Ник написал: А вдруг ее предназначение — быть пробным камнем для нашего Противника, его противовесом — кем-то, поставленным здесь для соблюдения равновесия…
— Да, я знаю, — мрачно сказал Глен. — Я знаю. Время, когда подкова не имела значения, возможно, проходит… уже прошло. Поверь мне, я это знаю.
— Но вы ведь на самом деле не думаете, что наши внуки станут суеверными дикарями, а, Глен? — спросила Фрэн. — Сжигающими ведьм и плюющими сквозь пальцы для удачи?

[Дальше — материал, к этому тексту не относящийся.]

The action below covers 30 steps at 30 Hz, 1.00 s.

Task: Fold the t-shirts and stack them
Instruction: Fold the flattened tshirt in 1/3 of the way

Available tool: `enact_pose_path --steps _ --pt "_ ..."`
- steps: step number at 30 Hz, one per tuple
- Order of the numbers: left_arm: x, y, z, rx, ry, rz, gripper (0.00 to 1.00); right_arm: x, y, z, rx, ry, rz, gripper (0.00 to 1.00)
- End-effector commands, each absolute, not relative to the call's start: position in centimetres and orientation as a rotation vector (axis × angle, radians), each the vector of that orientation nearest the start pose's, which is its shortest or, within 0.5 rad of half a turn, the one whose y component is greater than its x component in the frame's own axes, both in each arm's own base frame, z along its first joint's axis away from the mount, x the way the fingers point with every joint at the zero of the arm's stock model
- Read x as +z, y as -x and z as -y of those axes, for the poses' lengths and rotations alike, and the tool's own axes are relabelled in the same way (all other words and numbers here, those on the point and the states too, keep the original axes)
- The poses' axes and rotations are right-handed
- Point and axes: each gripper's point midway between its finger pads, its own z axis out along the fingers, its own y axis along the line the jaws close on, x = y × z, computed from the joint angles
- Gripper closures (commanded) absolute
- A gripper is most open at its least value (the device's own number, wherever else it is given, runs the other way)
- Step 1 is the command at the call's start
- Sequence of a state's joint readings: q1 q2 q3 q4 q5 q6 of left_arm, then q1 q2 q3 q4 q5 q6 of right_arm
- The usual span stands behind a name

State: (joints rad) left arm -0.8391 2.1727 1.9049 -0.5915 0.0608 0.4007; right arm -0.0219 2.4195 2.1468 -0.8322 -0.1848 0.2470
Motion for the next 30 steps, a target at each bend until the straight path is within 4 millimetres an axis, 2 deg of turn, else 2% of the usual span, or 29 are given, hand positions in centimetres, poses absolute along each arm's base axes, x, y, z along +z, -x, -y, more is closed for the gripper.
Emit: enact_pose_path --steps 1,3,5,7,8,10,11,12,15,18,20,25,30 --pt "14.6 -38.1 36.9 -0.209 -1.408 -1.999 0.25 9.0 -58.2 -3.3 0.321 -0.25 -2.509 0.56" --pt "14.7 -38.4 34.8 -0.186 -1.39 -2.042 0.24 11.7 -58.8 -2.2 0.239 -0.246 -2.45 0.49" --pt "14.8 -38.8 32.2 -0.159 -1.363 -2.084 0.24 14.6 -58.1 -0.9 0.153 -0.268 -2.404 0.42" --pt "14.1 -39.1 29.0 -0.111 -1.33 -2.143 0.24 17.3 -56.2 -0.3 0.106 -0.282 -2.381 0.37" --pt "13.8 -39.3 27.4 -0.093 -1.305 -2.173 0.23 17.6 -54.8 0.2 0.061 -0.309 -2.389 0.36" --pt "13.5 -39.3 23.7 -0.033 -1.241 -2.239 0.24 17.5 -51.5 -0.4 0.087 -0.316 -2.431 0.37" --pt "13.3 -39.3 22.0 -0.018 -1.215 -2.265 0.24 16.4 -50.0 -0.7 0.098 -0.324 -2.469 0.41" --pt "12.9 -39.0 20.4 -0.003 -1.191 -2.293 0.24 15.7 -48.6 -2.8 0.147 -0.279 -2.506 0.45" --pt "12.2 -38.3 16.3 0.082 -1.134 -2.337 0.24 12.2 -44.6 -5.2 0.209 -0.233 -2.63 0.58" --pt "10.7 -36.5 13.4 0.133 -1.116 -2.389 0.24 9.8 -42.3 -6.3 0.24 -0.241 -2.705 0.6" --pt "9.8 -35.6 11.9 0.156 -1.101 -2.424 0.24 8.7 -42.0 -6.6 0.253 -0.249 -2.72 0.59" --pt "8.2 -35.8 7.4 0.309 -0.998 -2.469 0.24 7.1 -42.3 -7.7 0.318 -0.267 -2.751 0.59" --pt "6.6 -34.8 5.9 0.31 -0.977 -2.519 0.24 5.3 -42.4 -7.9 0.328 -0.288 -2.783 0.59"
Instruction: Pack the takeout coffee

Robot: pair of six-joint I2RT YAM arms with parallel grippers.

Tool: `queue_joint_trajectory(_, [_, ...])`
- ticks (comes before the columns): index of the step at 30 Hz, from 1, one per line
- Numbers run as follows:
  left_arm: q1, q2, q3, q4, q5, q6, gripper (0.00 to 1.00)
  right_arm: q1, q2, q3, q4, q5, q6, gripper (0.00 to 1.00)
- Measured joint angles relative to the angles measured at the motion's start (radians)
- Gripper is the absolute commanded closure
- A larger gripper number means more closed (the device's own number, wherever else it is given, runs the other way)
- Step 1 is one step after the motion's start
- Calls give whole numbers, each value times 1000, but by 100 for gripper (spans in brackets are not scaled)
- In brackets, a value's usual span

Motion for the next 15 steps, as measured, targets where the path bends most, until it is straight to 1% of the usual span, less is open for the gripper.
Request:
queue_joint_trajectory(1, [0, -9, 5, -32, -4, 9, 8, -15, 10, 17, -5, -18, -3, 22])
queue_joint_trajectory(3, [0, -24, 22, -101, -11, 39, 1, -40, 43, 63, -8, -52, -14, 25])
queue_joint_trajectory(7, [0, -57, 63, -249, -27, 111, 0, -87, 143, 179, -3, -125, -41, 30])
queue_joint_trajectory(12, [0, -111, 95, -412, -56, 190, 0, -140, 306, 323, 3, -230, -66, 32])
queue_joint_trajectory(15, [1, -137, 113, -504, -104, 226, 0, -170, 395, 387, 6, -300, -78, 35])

— Я не могу предсказывать будущее, Фрэн, — сказал Глен, и в свете фонаря его лицо показалось старым и изможденным, как у потерпевшего фиаско фокусника. — Я даже не сумел правильно понять то влияние, которое Матушка Абагейл оказывает на сообщество, пока Стю не указал мне на это той ночью на горе Флагстафф. Но вот что я знаю: мы все находимся здесь, в этом городе, благодаря двум событиям. Первую причину, супергрипп, мы можем списать на глупость человеческой расы в целом. Не важно, мы это сделали, или русские, или латыши. Вопрос, кто опрокинул пробирку, теряет свое значение перед главной истиной: итог всякого рационализма — всеобщая могила. Законы физики, законы биологии, математические аксиомы — все это часть смертельного исхода, потому что мы те, кто мы есть. Не будь Капитана Скорохода, нашлось бы что-то еще. Было модно обвинять во всем технологию, но технология — ствол дерева, а не его корни. Корни — это рационализм, и я бы определил это слово так: «Рационализм — это убеждение, что нам когда-нибудь удастся что-либо понять о сути бытия». Это верный путь к погибели. Так оно всегда и было. Поэтому можете списать супергрипп на рационализм, если хотите. Но вторая причина того, что мы здесь, это сны, а сны иррациональны. Мы договорились не разглагольствовать об этом простом факте в нашем комитете, но сейчас мы не на собрании. Поэтому я скажу правду, которую мы все знаем: мы находимся здесь под воздействием тех сил, природу которых не понимаем. Для меня это означает, что мы, возможно, начинаем принимать — пока лишь подсознательно и с многочисленными откатами назад из-за отсталости нашей культуры — иное определение существования. Идею, что мы никогда не сможем ничего понять о сути бытия. И если рационализм — это путь к гибели, о то иррационализм вполне может оказаться путем к жизни… по крайней мере пока он не докажет обратное.